Thirty-six years ago, Russ and I were in a hospital birthing room. The newness of labor had worn off hours ago and had we known how much longer it would be before we saw our firstborn eye to eye, we may have despaired and given up. I had laughed when they told us in Lamaze class that there would come a time when you would say you wanted to quit in the birthing process, but I was no longer laughing.
Our hospital of choice was under the Hospital Sisters leadership. A crucifix hung at eye level as we slowly progressed with the process thanks to the roller coaster contractions from Pitocin. I kept my eyes fixed on that figure of suffering much and prayed fervently for the strength to finish this race. I also prayed that I would not vent wrath on my husband as I also had been told could happen. As far as I know I didn’t, and I clung to him like life itself.
And as I had been told but could not grasp until I experienced it, when I looked at the wide open eyes of our daughter, I learned a new kind of love that has sliced open places in my heart I could never have imagined. I dismissed the previous 16 plus hours of misery as worth every moment.
We loved her so much we couldn’t possibly comprehend how there would be room for more love if we had another child. But our fears were unfounded and we discovered the heart expands and grows and makes room for more and more love as we live out these days on earth.
As a Christian, I can apply this love to help me understand God’s love. I acknowledge that my love is imperfect with taints from my own bent nature and shadows of selfishness that remind me I am saved once, but sanctified through a process. I think of my humanity and lack of knowledge and discipline and yet I would walk through fire for our children and grandchildren.
I am willing to watch them suffer consequences for bad choices and yet continue to have that love unchanged. I am willing to risk their favor to discipline them and correct them. I am willing to make them work for something I could give them; and yet I am filled with joy when I give them things they haven’t even asked for or earned.
So again, I can take all of that in its flawed and broken offering, because I am flawed and broken, and multiply it to infinity and beyond to get a glimmer of understanding of God’s love for His children.
In the wee hours of this morning, around 3 AM, I woke and was restless as I mulled over some heartaches others are walking through. I prayed for them and yet there was no peace and so I asked God to speak to me about His thoughts. I was stirred to get up and go open my Bible at the kitchen table.
Since I am working through the difficult passages of Ezekiel for my annual read-through, I decided to just do some catch up reading from those pages. I am realizing why we rarely hear of a class being offered or a pretty Lifeway Bible study or even a sermon series on this book. Yikes…it’s a hard one to follow.
But last night I pulled out my journal as God spoke to me straight from His Living Word. I picked up at Ezekiel 36 which comes after a large number of chapters where God is pronouncing judgment on the nations who He used to discipline Israel. Make no mistake, His people had sinned repeatedly and ignored all warnings and so God had raised up other nations to bring about the trials that would lead them back to Him.
Once that was accomplished, He then would discipline those who had inflicted pain and oppression over the Jews and He would bring them back to the land He had promised them.
Our stories as humans, individually and corporately, has some wonderful accomplishments and blessings; but we also have in our stories, both individually and corporately; corruption, oppression, greed, rebellion, pride, entitlement, and all manner of evil tendencies.
We cycle in and out of times of prosperity, ingratitude, pride, rebellion, discipline, correction, trials, confession, repentance, forgiveness and restoration as people groups and as people. Like the birthing of a child, we labor in this process and we are refined and become mature in our faith
Today, I want to share God’s heart and words to us when we have come to a place where we realize we have lost much and without all the distractions we had taken for granted, we become more aware of our need for God and He meets us there.
So here are my notes based on Ezekiel 36 and I pray they speak to you where you are:
God speaks over that which is desolate and abandoned, plundered and mocked —>
- He speaks against that which has destroyed what is precious to Him.
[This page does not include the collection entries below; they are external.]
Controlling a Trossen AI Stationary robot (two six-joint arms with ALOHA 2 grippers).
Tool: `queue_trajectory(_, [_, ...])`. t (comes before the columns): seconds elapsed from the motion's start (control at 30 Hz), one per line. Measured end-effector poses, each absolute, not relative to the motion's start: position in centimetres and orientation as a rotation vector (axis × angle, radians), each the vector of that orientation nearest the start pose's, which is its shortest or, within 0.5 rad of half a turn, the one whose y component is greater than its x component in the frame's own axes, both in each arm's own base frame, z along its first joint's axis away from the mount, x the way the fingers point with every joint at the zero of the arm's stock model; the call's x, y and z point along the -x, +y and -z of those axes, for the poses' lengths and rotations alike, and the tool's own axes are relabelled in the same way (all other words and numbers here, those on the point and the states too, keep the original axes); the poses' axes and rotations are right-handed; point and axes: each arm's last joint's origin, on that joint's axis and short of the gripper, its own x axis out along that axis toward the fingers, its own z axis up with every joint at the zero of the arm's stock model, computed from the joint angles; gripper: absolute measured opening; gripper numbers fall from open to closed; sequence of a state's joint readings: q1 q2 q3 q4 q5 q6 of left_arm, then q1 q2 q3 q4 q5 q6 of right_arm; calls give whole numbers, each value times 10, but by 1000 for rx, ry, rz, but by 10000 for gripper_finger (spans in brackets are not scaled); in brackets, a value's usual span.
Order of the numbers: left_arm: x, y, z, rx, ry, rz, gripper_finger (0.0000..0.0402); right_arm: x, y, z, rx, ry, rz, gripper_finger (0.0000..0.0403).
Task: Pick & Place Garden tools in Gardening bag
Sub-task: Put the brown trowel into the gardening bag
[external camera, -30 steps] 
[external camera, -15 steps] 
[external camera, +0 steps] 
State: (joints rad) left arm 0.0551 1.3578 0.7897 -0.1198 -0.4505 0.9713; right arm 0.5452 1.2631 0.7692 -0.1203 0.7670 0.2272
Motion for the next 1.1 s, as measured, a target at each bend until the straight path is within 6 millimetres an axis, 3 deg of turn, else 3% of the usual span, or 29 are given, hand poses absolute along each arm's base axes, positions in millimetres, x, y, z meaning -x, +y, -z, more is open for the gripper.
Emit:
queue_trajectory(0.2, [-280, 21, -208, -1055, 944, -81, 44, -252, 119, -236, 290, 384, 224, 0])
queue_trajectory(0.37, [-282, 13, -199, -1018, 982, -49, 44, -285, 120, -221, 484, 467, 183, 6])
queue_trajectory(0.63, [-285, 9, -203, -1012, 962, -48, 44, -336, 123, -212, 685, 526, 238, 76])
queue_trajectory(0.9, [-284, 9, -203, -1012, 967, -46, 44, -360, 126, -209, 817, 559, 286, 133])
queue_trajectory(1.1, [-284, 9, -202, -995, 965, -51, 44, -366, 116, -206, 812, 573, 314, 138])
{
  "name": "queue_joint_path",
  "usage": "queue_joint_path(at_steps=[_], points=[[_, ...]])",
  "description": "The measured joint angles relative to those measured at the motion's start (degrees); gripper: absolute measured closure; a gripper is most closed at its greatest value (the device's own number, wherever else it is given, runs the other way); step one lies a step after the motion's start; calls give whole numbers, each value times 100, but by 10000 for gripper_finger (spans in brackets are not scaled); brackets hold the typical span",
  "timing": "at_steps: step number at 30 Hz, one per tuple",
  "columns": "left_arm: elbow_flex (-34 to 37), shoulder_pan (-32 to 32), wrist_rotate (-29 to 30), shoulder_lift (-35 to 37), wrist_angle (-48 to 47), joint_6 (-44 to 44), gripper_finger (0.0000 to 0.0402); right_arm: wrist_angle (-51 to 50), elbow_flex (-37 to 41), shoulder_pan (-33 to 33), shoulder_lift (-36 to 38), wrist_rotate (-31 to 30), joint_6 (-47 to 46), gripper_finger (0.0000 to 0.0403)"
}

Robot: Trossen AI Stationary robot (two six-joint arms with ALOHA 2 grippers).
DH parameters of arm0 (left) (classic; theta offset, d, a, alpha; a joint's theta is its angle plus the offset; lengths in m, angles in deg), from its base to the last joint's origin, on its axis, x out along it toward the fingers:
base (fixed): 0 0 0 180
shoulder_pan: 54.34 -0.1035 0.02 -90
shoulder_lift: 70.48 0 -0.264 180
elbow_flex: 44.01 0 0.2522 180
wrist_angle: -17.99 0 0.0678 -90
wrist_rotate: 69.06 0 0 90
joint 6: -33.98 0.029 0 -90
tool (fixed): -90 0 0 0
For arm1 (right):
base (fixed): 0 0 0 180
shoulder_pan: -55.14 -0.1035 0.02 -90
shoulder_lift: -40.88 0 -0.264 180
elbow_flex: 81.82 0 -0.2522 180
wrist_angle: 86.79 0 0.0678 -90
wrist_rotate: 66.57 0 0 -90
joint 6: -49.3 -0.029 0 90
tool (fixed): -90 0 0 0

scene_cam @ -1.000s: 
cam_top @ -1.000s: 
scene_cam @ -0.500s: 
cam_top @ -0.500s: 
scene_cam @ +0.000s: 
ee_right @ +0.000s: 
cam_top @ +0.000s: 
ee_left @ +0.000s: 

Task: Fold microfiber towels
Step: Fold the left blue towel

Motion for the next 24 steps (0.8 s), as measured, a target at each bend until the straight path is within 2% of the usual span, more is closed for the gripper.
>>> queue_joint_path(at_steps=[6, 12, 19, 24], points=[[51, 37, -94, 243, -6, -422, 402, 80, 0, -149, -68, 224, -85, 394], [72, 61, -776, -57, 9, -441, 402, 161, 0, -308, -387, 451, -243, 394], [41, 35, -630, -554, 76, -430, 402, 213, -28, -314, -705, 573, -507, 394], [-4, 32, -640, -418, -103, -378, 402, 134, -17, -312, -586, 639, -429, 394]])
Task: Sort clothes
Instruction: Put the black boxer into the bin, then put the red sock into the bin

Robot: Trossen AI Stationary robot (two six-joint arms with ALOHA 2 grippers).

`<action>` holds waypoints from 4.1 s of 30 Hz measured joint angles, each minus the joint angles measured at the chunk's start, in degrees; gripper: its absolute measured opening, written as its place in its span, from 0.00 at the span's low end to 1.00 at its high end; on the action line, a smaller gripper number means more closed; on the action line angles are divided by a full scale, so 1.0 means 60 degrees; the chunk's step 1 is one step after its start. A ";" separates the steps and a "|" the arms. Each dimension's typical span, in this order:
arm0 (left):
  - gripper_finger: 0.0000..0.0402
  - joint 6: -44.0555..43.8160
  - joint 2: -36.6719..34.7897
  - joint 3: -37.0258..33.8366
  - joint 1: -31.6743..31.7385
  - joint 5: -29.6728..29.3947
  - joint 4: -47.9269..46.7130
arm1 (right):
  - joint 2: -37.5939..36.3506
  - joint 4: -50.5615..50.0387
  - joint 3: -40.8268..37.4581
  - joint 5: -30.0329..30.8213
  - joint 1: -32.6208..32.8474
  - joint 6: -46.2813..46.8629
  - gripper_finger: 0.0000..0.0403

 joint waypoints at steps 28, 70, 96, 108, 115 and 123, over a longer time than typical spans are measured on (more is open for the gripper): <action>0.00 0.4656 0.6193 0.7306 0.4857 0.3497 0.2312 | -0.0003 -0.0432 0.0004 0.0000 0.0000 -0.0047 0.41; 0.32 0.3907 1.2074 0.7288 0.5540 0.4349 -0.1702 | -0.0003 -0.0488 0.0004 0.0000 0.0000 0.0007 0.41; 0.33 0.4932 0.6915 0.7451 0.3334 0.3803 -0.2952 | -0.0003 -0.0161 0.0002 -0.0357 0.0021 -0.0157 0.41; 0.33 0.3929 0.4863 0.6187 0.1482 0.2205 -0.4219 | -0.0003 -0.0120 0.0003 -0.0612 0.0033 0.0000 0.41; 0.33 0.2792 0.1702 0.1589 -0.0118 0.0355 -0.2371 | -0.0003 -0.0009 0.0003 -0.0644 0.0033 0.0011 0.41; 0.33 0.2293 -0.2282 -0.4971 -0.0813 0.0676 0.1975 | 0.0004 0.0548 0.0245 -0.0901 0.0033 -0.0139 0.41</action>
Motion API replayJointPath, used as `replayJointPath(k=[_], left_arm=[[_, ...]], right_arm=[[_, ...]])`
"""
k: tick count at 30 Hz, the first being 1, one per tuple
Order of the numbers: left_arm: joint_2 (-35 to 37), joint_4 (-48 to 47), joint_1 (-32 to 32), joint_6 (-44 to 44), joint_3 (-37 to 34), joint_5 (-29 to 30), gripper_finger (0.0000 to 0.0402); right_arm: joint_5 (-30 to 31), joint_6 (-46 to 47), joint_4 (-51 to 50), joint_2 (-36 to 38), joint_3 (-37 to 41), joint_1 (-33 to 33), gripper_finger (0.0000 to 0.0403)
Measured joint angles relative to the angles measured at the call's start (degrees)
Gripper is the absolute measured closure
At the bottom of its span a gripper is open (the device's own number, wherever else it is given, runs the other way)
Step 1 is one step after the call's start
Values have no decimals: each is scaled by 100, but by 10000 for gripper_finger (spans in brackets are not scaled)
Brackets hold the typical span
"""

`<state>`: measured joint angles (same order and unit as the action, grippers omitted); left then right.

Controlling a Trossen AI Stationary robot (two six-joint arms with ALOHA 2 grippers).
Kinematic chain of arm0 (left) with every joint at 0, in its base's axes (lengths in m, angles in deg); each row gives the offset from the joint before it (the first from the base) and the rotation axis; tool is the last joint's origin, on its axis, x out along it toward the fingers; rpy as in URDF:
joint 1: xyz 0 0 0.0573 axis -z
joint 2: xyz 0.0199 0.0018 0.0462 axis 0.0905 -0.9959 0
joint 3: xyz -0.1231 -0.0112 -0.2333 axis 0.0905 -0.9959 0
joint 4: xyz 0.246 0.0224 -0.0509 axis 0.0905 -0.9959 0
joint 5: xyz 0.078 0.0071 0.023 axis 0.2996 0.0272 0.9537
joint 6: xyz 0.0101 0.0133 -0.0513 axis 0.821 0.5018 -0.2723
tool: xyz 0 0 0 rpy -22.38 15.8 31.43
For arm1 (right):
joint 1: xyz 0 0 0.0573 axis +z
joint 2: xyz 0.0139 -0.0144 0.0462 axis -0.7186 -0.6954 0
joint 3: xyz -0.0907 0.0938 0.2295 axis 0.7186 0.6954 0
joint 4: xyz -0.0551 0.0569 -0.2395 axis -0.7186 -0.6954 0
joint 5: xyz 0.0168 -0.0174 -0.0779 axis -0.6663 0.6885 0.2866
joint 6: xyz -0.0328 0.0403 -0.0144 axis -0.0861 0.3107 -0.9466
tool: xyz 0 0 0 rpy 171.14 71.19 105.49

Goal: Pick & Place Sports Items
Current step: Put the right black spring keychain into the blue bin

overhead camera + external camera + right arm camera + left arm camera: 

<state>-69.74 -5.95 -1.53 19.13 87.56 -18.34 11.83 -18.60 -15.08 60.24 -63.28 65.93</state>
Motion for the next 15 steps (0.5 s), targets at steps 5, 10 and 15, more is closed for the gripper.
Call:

- He speaks against that which has shown contempt for what is precious to Him.
- He speaks agains that which has insulted what is precious to Him.
He promises our children and their children —>
- They will produce branches that bear fruit
- He is on their side
- He will turn toward us even when they have turned away
- He will till and sow the barren land
- He will fill their houses with people
- He will rebuild the ruins
- He will make them fruitful
- He will make them better off than before
- He will enable them to possess their rightful inheritance
- He will no longer allow insults and reproach to come against what is precious to Him
You are precious to Him.
Even if you are distanced from Him, even if you are being disciplined.
You are precious to Him and the promises above are for you and your offspring for all generations until He returns.